За них были термидорианские секции вокруг Тюильри, мелкие и крупные торговцы, ремесленники богатых кварталов Парижа. Монтаньяров в Конвенте оставалось так мало, что они слова не могли вымолвить в защиту народа. Даже Карно — и того сместили, посадив на его место в Комитете общественной безопасности жирондиста, некоего Обри, который тут же принялся выводить в отставку всех генералов-патриотов, всех офицеров, пользовавшихся любовью солдат. Человек этот поступал совсем как министры Людовика XVI, назначавшие изменников комендантами крепостей. Все это видели, но что тут поделаешь? Сила была у реакции. На юге начинался белый террор. Монтаньяры, понятно, мешали изменникам, и те решили от них избавиться.
И вот на другой день после рождения нашего маленького Жан-Пьера, 12 жерминаля III года Республики, парижские газеты вышли с сообщением о том, что изголодавшиеся люди хлынули к Тюильри, ворвались в зал заседаний Конвента, требуя хлеба, а термидорианцы выставили их вон. Значит, теперь народ пошел войной на буржуазию, а это было совсем уж плохо!
С той же почтой пришла весть, что Конвент, воспользовавшись этим, отправил Колло-д’Эрбуа, Бийо-Варенна и Баррера [143]без суда на каторгу в Кайенну, а Камбона, Менье, Моиза Бейля — словом, всех, кто спас Францию, когда роялисты хотели отдать ее врагам, — посадили в тюрьму. Короче говоря, повторялась старая история: страну продавали, чтобы урвать себе местечко получше, ренту, пенсию, привилегии!

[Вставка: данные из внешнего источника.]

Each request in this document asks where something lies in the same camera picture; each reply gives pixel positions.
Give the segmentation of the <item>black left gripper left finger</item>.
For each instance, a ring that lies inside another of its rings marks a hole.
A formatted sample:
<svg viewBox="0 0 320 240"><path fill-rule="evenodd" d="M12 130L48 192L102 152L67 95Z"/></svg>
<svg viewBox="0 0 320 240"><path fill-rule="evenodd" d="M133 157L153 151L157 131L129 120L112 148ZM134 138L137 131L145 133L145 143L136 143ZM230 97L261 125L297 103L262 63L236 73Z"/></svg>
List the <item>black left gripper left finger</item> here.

В тот день, хоть я и чувствовал себя бесконечно счастливым в кругу своей семьи и друзей, хоть мне и приятно было видеть рядом жену, сына, старика отца, я с радостью взял бы ружье и пошел бы громить изменников. Наверное, немало людей нашло бы в себе мужество поступить точно так же. Но какой бы из этого вышел толк? Возглавить нас было некому: всех наших предводителей казнили! Ах, какая беда!

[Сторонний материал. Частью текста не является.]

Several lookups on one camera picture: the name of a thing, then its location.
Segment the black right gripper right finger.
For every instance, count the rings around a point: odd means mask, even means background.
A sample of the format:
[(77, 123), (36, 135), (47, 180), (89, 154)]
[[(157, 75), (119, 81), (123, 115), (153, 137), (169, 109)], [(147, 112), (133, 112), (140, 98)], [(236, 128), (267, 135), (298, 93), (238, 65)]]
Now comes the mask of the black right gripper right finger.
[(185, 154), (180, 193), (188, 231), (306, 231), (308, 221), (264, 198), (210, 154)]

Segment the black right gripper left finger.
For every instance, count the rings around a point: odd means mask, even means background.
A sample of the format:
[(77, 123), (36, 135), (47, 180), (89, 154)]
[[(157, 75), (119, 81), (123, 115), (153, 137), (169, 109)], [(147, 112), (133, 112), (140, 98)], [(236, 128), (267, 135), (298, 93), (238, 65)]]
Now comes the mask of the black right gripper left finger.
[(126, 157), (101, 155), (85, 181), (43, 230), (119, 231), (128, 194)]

Вот когда патриоты поняли, к чему мы пришли. Я с радостью отдал бы всю свою кровь, чтобы воскресить Робеспьера и Сен-Жюста, которых я ненавидел, а Коллен положил бы голову на плаху, чтобы вернуть Дантона и Камилла Демулена, которых он считал безнравственными. Но когда зло свершилось, никакими жалобами и сожалениями тут уж не поможешь.

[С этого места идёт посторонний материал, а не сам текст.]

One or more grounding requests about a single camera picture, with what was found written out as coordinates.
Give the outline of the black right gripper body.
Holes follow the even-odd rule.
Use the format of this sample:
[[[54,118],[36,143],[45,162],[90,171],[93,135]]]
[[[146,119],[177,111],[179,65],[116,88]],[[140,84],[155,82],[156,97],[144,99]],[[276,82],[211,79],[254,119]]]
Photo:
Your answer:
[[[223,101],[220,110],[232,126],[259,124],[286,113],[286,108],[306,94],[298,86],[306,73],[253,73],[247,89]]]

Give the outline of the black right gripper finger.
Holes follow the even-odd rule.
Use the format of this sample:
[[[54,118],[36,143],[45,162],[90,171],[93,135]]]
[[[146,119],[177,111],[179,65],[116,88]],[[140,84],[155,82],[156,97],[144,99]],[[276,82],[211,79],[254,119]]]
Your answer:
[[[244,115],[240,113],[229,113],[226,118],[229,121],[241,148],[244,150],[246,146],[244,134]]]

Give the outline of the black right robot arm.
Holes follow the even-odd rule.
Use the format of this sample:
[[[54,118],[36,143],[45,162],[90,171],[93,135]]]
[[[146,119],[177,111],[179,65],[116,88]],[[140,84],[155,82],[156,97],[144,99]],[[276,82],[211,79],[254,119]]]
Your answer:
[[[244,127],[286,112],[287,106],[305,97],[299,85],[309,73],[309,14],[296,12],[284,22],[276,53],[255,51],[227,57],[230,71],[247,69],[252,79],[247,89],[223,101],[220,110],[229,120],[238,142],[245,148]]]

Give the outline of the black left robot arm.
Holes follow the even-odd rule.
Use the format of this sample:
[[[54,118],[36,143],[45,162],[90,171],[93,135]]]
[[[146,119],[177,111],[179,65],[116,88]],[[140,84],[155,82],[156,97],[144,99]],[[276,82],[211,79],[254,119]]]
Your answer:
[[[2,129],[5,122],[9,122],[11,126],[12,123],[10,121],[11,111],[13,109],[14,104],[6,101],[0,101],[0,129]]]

Через несколько дней термидорианцы, жирондисты и роялисты отправили на гильотину страшного Фукье-Тенвиля [144], бывшего общественного обвинителя, и пятнадцать судей Революционного трибунала. Полицейские шпики бежали за повозкой, на которой везли Фукье-Тенвиля и, передразнивая его выступления в трибунале, кричали:
— Ты лишен слова!
Он же отвечал:
— А ты, безмозглый народ, лишен хлеба!
И он был прав: реакционеры не давали подвозить в Париж провиант; народ получал лишь две унции хлеба на человека в день! А в наших краях уже сжали озимые, и крестьяне распродали свои запасы зерна и сена, видя, что яровые обещают хороший урожай, — словом, никакого голода не было. Но роялистам нужны были бунты, чтобы иметь повод разгромить народ, — они чувствовали за собой поддержку и стремились стать хозяевами в стране, а потому и морили голодом несчастных парижан.